Самолет он подбил после ранения в руку, году уже в 44-м, кажется. Подлечился, и главврач предложил деду пока остаться при госпитале — нужно было кому-то нести дежурство на крыше: там, как я понял, стояли две установки из счетверенных пулеметных стволов. Госпиталь тоже бомбили, он был недалеко от линии фронта.

Только много позже я обратил внимание на то, что деда после излечения не сразу отправили на фронт: видно, у него с главврачом сложились добрые отношения, и тому глянулся дельный рязанский пацан, который все умел делать руками. Днем, поди, чинил все, а вечером — на крышу, на пару с еще одним пулеметчиком, излечившимся от ранения.

В очередную бомбежку они и задолбили самолет, как раз пошедший на очередное снижение, раскрывавший свое поганое, полное бомб пузо. Вражина рухнул в нескольких километрах от госпиталя.

Тут же, конечно, в госпиталь пришел запрос, что за меткий парень тут объявился. Известно, кто: Николай Егорыч, мой дед по материнской линии, 1923 года рождения — первый военный призыв, поколение, которое проредили в Отечественную больше всех. Им предстояло пройти почти все четыре года — и это мало кому удалось…

Только когда мне было за двадцать пять, я вдруг заметил, что дед часто вспоминает не столько войну, сколько как его туда везли. Он ни в коей мере не обладал литературным языком, ни прочел за всю жизнь ни одной книги, единственным украшением его речи было изредка и по делу вставляемое «ет-ттить твою мать!» — однако именно эта бесхитростность его речи помогла мне кожей прочувствовать ощущение грядущего ужаса, надвигающегося когда-то на восемнадцатилетнего мальчика, извлеченного из родительского дома в деревне Казинка.
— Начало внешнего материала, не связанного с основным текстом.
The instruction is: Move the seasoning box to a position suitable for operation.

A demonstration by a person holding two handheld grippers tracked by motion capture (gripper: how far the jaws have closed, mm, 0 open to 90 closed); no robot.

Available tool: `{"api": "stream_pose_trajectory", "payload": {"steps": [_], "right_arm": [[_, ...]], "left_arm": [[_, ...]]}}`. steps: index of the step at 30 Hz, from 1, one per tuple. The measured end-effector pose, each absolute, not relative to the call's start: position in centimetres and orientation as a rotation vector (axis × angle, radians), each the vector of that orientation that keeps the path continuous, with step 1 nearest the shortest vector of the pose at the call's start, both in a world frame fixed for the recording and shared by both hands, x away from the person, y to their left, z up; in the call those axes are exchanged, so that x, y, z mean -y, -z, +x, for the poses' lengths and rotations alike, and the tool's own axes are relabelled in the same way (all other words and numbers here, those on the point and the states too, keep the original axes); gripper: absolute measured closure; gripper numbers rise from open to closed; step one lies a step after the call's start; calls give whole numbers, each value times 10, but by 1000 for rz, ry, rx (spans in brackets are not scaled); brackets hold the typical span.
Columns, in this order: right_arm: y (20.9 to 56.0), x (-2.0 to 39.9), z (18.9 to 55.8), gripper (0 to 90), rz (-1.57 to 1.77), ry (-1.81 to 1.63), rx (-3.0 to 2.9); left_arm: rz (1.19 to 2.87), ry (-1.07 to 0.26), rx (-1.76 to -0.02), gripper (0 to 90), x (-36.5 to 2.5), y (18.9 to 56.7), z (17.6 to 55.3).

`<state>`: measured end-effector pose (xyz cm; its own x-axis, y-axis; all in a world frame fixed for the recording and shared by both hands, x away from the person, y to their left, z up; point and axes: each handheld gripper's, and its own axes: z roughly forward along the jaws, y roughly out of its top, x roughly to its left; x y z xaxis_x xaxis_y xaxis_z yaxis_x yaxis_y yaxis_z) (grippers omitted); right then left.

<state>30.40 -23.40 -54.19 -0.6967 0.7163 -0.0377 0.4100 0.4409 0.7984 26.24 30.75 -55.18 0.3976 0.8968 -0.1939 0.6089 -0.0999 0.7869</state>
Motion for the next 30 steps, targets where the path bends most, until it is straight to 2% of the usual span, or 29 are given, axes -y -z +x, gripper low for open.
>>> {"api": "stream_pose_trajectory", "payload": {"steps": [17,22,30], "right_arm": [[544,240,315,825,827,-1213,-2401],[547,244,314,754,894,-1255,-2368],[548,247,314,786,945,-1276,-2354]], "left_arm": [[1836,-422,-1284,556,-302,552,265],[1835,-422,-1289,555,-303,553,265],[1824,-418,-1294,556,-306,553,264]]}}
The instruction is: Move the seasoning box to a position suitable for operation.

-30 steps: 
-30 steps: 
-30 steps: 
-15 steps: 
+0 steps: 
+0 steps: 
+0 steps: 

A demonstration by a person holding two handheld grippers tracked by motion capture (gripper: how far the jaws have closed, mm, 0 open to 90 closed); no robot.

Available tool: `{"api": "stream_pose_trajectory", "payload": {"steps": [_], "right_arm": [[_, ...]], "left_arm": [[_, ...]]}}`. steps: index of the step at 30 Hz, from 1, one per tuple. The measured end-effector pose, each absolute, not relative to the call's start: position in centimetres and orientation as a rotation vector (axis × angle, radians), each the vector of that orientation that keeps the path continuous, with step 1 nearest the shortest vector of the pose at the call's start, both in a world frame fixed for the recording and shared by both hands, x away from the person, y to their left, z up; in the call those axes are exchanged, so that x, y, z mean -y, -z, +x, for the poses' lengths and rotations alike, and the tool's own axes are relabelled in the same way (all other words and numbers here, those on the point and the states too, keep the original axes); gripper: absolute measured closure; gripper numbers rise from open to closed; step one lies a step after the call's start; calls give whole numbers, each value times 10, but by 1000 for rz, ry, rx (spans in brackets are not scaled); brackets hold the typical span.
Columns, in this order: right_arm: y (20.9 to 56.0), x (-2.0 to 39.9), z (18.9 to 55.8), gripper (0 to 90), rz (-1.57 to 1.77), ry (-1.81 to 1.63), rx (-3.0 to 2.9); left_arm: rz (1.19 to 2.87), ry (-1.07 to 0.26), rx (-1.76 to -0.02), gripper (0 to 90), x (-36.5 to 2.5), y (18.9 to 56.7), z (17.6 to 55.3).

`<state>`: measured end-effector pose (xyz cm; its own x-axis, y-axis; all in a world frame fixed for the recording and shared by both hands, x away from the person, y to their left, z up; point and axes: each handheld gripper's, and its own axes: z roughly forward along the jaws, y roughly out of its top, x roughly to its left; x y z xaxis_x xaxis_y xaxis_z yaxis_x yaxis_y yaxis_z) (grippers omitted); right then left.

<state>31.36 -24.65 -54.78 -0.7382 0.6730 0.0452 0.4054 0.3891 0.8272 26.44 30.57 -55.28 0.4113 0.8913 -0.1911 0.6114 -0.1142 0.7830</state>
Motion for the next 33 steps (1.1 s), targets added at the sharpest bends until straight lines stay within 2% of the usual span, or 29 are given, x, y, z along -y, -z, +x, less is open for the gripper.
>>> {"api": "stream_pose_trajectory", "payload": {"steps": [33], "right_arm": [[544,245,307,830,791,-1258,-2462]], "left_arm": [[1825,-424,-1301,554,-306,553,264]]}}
Как-то само собою все это нарисовалось в моей голове: учебка, жестокая нервозность начальства (немец прет по всем фронтам!), глупое ожидание, что, может, война вот-вот кончится — но война, напротив, все ближе и все ужаснее.

Он стал пулеметчиком, получил свой, 600 выстрелов в минуту, пулемет «Максим» 20 кг весом — и это без станка, обязательной (спасающей от перегрева) воды и патронов. Без патронов все это богатство весило уже 65 кг, больше самого деда, он был 1,65 ростом и весил, может, кг 50. А были еще и патроны, — по тысяче в каждой ленте.